Eagle Island Camp, also known as Camp Eagle Island or simply EIC, is a youth summer camp and former Girl Scout camp in Franklin County, New York, located on Eagle Island on Upper Saranac Lake in New York's Adirondack region. The site is listed on the National Register of Historic Places.

== Adirondack Great Camp years ==
The camp occupies buildings originally built in 1903 as a summer retreat for New York Governor and United States Vice President Levi Morton and designed by architect William L. Coulter. The mainland camp now known as Pine Brook was originally a part of the Morton Great Camp. Camp Eagle Island was included in a multiple property submission for listing on the National Register of Historic Places in 1986, was listed there in 1987, and was named a National Historic Landmark in 2004.

== Girl Scout years ==
Eagle Island Camp became a Girl Scout property in 1938, when the Graves family of Orange, New Jersey, gave the island to the Maplewood-South Orange Girl Scout Council.

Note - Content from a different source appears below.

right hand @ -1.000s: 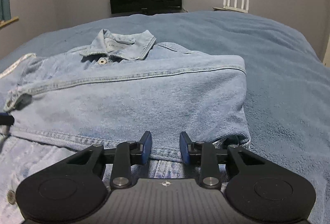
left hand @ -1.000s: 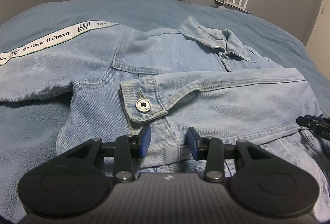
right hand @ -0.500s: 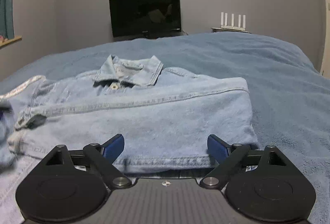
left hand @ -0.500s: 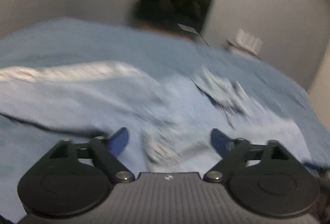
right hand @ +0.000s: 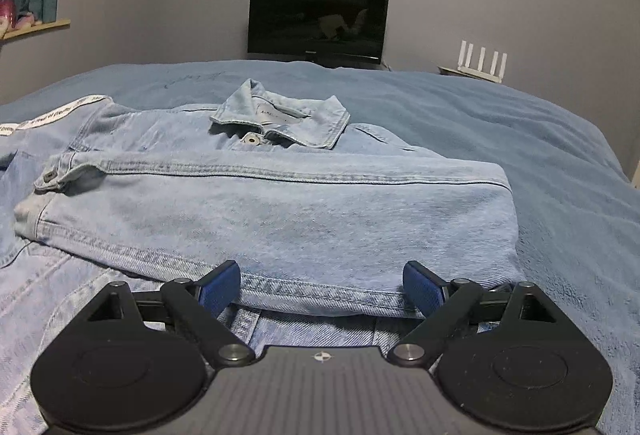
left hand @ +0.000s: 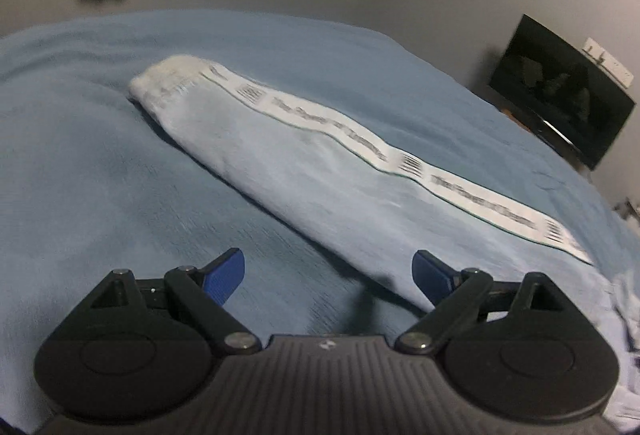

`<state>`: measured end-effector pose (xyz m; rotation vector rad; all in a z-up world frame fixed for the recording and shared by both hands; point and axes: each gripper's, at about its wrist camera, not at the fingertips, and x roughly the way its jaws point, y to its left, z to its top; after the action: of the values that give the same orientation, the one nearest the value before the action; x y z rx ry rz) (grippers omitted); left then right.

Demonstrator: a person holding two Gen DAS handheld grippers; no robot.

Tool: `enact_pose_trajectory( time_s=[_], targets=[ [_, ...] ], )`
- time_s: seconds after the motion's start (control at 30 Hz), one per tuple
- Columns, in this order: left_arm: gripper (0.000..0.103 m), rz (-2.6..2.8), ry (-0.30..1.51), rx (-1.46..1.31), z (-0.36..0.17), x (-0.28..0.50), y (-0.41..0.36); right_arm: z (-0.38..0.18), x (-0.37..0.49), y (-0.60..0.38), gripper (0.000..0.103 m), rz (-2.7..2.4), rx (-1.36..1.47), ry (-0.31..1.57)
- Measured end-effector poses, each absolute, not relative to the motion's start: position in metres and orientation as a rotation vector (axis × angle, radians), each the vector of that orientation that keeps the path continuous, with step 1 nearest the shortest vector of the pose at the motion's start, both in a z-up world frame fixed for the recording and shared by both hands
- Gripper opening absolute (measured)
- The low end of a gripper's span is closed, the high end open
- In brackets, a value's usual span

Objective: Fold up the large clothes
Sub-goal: 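Grasp the other taped sleeve cuff with the left gripper and lift it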

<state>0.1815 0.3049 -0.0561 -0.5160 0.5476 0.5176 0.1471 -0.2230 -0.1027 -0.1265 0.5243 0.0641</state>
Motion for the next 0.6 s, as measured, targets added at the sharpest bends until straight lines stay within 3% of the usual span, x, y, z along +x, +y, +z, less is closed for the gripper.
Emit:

After a series of council mergers, the last council to own the property and operate the camp was Girl Scouts Heart of New Jersey. The Council operated it as overnight camp through the summer of 2008 and voted to sell it on October 11, 2010.

== Later years ==
The camp property, including Eagle Island, two smaller islands, and a staging area on Gilpin Bay Road on the mainland, was purchased on November 6, 2015 by The Friends of Eagle Island, Inc. (now Eagle Island, Inc.), which operates the property as a youth camp.